Em Março de 2021 aconteceu o motivo de eu estar aqui. Junto com mais 34 ativistas, pude compor o quadro de participantes de um programa de ativismo climático – o Muvuca. Poder socializar tantos temas importantes, aprender táticas e estratégias de mobilização, de projetos socioambientais e principalmente criar laços afetivos me fez acessar um novo caminho dentro do meu ser ambientalista. No meio de tantas adaptações, fui convocada para trabalhar no sul do Amapá.
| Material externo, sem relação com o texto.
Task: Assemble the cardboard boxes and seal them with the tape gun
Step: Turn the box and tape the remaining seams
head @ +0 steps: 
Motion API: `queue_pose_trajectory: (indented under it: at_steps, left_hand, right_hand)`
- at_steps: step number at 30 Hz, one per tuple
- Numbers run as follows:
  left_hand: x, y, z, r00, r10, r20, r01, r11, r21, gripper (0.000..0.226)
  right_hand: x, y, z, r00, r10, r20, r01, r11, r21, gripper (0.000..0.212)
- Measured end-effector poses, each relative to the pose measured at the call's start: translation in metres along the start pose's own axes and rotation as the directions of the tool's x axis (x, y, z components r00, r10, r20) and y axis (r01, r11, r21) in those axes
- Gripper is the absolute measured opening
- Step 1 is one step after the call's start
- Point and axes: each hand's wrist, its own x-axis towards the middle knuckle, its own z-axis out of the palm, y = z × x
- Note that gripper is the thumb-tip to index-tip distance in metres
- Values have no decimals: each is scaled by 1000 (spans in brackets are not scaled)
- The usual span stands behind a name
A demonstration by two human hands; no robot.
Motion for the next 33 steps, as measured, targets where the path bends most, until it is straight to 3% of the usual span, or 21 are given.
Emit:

Aí aconteceu a terceira movimentação territorial mais importante da minha vida.
Tornei-me Analista Executiva do Fundo Iratapuru, trabalhando com repartição de benefícios a partir do desenvolvimento de projetos socioambientais nas comunidades tradicionais da Reserva de Desenvolvimento Sustentável do Rio Iratapuru - RDSI. Eu nunca tinha vindo ao Amapá, e vim sem medo, para as margens do rio Jari.
Uma senhora, antes da minha viagem, me disse a seguinte frase “quando você chegar lá, tudo estará preparado para você”. Não foi diferente. O acolhimento que o nortista carrega na sua personalidade está atrelado à vivência de comunidade. Fui recebida por muitas famílias e em uma delas, pude me conectar com afeto e suporte, me ensinaram gírias locais, ‘tiquinhar’ peixe, sorrir e dançar como se estivesse em casa, porque eu estava.
Atualmente, trabalho com 4 comunidades tradicionais, com capacitação comunitária, orientação e implementação de projetos a partir da repartição de benefícios, bioeconomia de produtos florestais não-madeireiros e com muita diversão e banho de rio.
Se movimentar dentro da Amazônia requer coragem e atenção.
Transitar entre territórios requer autoconhecimento e conhecimento da terra. Você não pode entrar em um rio que não conhece e nadar até a outra margem. O que te espera? Piranhas? Poraquês? Pedras? Todas essas reflexões trazem um olhar anticolonial. Há muito tempo uma afirmação me fez chegar a tantas conclusões. Dizia “a Amazônia continua sendo uma colônia de exploração”. Essa afirmação me dói porque o cenário não muda para o colonizador, ele olha para o nosso território sem perceber que aqui já possui dono.
O nosso território é uma região vasta, mas não há um rio que não tenha um morador, não há uma árvore que não tenha importância e não há uma pessoa que não te saiba dizer como é viver, e te afirmo, sabe te dizer o que tem mudado no clima, os efeitos da exploração mineral e vegetal, os impactos locais diretos e indiretos, como mitigar efeitos da crise climática e afins. A Amazônia não é um vazio florestal e as pessoas são detentoras de muitos conhecimentos!
Se você é da Amazônia e não reconhece seu território, te convido a olhar sua rua com muita atenção, nesta pode haver inúmeras Kimberlys, Marias, Josés, que carregam histórias de seus territórios. Se você não é da Amazônia, que belo, nossas outras regiões são tão ricas quanto e também carregadas de movimentações e sensações. Sinta!
Deixo aqui meu recado para o futuro: Reconheça seu lugar e lute por ele. Seja você quem for.
Com carinho, Kimberly, do rio Marapanim ao rio Jari.